The answer must consist only of the lines from the line with "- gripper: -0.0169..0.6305" to the line with "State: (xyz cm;", both included, exactly as they stand below.

*** Information provided ***

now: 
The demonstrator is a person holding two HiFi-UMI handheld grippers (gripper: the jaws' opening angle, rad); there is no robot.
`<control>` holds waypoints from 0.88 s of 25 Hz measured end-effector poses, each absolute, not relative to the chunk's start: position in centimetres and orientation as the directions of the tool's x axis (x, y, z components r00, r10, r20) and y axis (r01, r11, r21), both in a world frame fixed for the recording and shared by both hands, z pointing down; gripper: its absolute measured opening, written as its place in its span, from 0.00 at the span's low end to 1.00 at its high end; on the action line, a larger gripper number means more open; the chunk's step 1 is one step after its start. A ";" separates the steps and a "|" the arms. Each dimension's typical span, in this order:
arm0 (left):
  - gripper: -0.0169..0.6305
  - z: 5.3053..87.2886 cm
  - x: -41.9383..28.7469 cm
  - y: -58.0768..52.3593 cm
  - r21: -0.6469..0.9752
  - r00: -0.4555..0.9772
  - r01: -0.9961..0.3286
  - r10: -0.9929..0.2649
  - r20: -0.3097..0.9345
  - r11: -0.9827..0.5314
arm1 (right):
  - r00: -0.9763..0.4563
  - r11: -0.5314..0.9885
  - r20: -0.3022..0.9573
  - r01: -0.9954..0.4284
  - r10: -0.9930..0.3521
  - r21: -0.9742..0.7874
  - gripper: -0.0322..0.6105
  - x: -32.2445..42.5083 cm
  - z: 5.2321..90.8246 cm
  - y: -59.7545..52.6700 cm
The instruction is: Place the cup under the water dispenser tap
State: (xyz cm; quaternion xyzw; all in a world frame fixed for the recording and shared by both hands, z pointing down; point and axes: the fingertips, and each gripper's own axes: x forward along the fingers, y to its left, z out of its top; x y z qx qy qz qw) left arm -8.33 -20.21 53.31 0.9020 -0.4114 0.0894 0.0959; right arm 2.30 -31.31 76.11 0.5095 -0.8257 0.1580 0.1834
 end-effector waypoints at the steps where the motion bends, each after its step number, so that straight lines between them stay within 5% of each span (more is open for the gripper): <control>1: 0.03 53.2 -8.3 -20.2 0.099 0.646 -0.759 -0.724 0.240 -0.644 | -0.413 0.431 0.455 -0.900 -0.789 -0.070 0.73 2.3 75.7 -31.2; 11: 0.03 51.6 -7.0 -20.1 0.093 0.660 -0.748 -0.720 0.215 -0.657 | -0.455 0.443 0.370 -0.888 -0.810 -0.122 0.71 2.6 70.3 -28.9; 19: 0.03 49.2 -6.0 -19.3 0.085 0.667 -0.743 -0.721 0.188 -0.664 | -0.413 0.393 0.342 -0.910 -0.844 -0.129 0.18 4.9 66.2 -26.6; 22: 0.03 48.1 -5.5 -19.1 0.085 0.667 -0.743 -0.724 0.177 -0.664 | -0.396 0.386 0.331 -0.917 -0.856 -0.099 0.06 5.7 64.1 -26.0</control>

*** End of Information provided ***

» Exercise answer
  - gripper: -0.0169..0.6305
  - z: 5.3053..87.2886 cm
  - x: -41.9383..28.7469 cm
  - y: -58.0768..52.3593 cm
  - r21: -0.6469..0.9752
  - r00: -0.4555..0.9772
  - r01: -0.9961..0.3286
  - r10: -0.9929..0.2649
  - r20: -0.3097..0.9345
  - r11: -0.9827..0.5314
arm1 (right):
  - r00: -0.9763..0.4563
  - r11: -0.5314..0.9885
  - r20: -0.3022..0.9573
  - r01: -0.9954..0.4284
  - r10: -0.9930..0.3521
  - r21: -0.9742..0.7874
  - gripper: -0.0322..0.6105
  - x: -32.2445..42.5083 cm
  - z: 5.2321..90.8246 cm
  - y: -59.7545..52.6700 cm
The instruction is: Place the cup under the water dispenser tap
State: (xyz cm; quaternion xyzw; all in a world frame fixed for the recording and shared by both hands, z pointing down; point and axes: the fingertips, and each gripper's own axes: x forward along the fingers, y to its left, z out of its top; x y z qx qy qz qw) left arm -8.33 -20.21 53.31 0.9020 -0.4114 0.0894 0.0959; right arm 2.30 -31.31 76.11 0.5095 -0.8257 0.1580 0.1834

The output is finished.